The narrative of Francisco Cascales perpetuated the performativity of the ceremony. It conserved the picture created in the ceremony. It kept the memory of the assistants, the protocol, and the hierarchies. Nevertheless, the question of the reliability of the testimony of Francisco Cascales is something to consider. I do not refer only to the persons whose participation is evidently hidden. I also refer to the different attention given by his narrative to different moments and participants. Some of them are quoted, others are referred with their names, other agents remain hidden under the shadows of anonymity. The translation of the ceremony into a narrative implies a re-configuration of the event. The author of a written or painted depiction of a ceremony such as this redefines the communicative, factual and spatial elements that define the performativity of this event. Other depictions of this ocasion contain passages that are not mentioned here. In the story of Cascales, Charles V never breaks the protocols in order to talk with an old solider in his service. In other depictions of the ceremony, no altar is mentioned for the ceremony officiated by Sebastián Clavijo. Unluckily, there is no kind of visual depiction of the ceremony. Words are the only source a historian may use to know what occurred on the streets of Murcia on that 6th December in 1541. How it was lived and sensed by its protagonists. How it constituted a mechanism of production of semiotic frameworks for the articulation between the city of Murcia and the monarchy of Charles V. How it contributed to affecting political processes developed on that territory at that time.

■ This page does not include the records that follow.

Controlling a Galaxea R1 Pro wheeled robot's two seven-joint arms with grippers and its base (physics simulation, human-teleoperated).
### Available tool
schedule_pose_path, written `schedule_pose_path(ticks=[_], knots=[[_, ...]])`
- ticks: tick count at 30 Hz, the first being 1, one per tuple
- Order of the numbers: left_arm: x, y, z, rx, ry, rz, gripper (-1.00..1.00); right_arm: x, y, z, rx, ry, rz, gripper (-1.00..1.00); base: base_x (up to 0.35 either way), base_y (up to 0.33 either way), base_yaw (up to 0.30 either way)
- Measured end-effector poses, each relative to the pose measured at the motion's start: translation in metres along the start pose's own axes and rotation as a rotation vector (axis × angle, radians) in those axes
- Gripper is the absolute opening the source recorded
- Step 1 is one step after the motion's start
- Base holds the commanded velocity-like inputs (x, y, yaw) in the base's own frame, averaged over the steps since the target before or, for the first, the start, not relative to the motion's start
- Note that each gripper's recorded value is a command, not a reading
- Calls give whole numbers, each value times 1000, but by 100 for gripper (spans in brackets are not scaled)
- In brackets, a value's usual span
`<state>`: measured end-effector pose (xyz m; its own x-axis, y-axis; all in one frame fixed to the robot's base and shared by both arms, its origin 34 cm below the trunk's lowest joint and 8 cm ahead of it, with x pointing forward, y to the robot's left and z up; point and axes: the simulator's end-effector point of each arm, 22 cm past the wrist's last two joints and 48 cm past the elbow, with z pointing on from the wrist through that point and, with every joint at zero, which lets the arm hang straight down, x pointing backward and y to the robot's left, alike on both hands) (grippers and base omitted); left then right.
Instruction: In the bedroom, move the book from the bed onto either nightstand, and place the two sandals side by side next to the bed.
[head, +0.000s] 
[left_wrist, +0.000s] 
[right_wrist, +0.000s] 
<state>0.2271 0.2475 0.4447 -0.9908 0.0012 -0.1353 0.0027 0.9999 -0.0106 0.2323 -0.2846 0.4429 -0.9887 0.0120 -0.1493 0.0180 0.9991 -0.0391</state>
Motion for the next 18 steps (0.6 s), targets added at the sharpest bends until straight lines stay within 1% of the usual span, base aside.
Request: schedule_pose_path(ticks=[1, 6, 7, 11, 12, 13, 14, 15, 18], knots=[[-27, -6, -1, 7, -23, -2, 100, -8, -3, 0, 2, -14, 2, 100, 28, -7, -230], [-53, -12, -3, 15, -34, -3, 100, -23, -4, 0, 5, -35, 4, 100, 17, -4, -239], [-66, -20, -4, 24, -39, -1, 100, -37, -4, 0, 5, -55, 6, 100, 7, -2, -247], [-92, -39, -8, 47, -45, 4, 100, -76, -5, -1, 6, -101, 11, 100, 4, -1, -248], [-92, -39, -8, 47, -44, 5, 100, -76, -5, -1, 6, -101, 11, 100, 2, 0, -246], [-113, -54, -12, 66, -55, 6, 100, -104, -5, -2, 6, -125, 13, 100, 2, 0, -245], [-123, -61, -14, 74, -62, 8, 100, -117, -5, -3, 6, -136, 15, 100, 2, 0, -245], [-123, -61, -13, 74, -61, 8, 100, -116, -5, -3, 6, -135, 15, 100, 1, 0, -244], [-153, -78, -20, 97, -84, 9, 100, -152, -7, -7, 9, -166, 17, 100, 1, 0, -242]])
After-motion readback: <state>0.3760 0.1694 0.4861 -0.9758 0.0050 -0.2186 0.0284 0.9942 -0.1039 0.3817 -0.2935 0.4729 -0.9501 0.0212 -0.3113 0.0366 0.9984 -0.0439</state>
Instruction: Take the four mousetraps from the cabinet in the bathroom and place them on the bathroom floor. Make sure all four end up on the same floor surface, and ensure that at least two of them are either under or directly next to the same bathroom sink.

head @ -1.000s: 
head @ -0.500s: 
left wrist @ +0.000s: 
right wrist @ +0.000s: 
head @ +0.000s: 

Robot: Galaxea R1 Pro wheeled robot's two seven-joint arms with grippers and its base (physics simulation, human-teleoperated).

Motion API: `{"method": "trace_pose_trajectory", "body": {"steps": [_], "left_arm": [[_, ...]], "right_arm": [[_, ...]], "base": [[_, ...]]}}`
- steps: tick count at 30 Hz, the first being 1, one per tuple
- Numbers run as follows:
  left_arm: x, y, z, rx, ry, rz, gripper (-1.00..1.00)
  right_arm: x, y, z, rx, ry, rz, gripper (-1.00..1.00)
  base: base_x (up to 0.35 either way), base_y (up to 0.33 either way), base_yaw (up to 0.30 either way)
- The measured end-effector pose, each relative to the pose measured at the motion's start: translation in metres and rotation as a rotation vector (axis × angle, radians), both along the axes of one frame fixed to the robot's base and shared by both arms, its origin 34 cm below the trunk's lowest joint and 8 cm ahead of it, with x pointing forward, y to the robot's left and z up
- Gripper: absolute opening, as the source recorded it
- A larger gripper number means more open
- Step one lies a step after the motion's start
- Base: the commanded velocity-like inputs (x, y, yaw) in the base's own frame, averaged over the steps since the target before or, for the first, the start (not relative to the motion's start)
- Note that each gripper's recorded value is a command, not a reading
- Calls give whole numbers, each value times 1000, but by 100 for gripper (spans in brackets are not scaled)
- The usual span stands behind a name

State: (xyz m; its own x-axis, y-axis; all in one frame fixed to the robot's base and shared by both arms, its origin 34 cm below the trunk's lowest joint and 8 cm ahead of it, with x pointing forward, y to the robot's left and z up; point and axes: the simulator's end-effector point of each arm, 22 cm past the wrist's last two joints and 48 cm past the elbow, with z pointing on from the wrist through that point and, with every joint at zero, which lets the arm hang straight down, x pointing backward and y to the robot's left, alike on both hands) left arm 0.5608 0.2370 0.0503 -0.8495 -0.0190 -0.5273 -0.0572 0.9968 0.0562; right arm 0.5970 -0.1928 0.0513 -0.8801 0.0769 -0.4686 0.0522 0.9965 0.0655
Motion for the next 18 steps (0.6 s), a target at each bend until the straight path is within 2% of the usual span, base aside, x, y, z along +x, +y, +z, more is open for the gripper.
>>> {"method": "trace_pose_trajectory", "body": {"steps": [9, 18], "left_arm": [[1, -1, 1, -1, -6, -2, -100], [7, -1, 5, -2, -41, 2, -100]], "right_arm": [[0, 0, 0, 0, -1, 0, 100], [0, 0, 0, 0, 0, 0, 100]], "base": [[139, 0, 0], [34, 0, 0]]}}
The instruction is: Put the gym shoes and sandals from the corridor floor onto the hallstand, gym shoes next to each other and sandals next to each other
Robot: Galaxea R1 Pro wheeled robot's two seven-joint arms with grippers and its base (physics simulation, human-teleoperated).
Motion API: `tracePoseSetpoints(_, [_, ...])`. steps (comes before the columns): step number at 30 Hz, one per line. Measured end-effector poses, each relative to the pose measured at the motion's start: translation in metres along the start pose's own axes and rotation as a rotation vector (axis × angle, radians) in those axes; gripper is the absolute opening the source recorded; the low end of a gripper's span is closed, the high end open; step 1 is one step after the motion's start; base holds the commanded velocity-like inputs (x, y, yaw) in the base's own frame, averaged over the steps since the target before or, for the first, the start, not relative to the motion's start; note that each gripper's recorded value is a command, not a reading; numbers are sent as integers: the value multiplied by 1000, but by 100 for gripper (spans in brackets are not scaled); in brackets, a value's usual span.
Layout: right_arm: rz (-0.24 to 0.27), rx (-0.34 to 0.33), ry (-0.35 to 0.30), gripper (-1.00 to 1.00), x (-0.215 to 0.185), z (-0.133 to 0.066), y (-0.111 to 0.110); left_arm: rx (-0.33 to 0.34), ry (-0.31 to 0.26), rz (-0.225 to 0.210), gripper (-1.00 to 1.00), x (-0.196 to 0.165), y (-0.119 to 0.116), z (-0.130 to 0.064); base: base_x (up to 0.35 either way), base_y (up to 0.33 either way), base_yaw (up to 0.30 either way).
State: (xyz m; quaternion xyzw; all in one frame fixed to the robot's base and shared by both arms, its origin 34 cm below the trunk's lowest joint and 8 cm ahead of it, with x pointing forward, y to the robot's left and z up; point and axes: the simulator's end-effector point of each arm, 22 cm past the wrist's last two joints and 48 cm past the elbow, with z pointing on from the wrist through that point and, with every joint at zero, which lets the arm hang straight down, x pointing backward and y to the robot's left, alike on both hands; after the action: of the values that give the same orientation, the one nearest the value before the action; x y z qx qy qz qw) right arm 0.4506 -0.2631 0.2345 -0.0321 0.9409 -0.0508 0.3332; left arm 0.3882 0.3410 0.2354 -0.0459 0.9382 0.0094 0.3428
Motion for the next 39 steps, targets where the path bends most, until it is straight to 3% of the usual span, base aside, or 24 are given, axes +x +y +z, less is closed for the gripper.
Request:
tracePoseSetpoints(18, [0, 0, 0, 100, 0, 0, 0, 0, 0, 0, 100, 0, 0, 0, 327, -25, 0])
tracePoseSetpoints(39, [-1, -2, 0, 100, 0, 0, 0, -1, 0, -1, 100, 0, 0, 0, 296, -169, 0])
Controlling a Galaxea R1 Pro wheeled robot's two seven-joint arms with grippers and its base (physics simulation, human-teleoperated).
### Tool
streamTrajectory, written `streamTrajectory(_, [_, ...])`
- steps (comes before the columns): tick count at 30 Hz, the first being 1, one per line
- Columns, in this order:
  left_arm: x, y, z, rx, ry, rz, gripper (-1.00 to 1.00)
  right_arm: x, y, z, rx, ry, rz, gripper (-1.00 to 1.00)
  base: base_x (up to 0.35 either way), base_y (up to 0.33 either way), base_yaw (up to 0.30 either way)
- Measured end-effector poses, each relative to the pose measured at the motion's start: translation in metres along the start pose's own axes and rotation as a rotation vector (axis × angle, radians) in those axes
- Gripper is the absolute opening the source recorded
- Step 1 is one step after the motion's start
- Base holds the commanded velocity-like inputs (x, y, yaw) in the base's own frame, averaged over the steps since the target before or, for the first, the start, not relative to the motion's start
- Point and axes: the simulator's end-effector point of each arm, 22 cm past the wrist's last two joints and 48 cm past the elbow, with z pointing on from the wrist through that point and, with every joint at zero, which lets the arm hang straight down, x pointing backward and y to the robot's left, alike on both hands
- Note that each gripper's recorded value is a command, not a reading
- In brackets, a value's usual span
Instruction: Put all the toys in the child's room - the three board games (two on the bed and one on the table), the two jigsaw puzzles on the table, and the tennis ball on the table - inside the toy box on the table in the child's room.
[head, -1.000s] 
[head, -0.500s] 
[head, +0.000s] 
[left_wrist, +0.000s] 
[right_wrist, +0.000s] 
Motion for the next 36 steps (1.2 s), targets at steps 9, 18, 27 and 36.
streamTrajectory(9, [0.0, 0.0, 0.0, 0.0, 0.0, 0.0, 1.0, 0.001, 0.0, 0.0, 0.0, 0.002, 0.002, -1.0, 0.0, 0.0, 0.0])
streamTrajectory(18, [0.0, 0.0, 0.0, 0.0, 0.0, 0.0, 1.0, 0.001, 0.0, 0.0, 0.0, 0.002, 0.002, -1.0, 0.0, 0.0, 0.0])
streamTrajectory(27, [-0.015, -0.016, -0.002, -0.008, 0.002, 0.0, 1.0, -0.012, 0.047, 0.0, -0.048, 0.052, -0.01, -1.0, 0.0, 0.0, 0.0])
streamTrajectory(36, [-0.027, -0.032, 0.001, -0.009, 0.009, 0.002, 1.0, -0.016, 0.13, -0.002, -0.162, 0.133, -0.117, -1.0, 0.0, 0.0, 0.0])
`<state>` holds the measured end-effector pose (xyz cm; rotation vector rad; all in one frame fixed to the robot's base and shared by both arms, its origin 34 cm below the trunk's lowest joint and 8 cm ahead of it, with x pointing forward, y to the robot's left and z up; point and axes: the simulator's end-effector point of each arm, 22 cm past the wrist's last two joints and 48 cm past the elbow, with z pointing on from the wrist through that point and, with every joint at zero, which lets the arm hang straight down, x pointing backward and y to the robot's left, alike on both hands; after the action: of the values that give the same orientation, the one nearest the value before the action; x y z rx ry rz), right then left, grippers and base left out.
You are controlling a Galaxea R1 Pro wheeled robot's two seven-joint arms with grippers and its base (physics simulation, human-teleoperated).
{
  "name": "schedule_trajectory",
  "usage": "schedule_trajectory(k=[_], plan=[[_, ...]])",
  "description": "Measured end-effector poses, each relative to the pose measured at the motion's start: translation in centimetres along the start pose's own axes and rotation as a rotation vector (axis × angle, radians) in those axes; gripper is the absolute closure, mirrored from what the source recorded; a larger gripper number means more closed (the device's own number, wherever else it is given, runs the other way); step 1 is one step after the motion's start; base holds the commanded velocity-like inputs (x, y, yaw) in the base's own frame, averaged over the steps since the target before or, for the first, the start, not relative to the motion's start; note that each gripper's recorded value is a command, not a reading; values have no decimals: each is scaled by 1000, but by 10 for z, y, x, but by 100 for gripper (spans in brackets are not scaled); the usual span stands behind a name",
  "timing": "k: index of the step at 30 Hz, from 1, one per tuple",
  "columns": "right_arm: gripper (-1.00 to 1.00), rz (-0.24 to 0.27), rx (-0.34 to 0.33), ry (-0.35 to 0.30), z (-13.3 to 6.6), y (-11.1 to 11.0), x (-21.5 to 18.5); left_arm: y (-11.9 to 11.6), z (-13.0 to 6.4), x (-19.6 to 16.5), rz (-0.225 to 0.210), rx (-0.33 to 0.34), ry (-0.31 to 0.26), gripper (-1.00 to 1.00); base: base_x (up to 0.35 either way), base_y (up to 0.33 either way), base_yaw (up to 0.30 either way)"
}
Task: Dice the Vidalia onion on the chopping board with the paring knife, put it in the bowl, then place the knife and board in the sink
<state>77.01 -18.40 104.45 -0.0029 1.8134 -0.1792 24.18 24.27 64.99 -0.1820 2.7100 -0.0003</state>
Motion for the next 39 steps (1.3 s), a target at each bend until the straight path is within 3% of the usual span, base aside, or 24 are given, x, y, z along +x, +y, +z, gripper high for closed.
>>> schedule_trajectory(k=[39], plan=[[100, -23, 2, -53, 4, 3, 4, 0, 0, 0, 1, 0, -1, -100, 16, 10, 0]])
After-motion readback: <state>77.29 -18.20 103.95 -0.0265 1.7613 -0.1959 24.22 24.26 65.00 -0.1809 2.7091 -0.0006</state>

Ceremonies and narratives such as these are crucial for the comprehension of processes between early modern polities and cities. No theoretical paradigm may be forged without the perspective offered by this kind of cultural analysis of politics. But this perspective also offers certain limitations derived from the repertory and nature of available sources, but also from its own intellectual and analytical foundations. It is necessary, consequently, to articulate channels of dialogue between these sources and paradigms and other ones who offer alternative approaches to political processes. How to configure these channels of dialogue, which paradigms to include in them, and which results to obtain from the mentioned dialogue are some of the objectives of our future discussions in the workshop Is There Space in Cities for State Building? Early modern political processes in an urban global scope: agents, practices and discourses.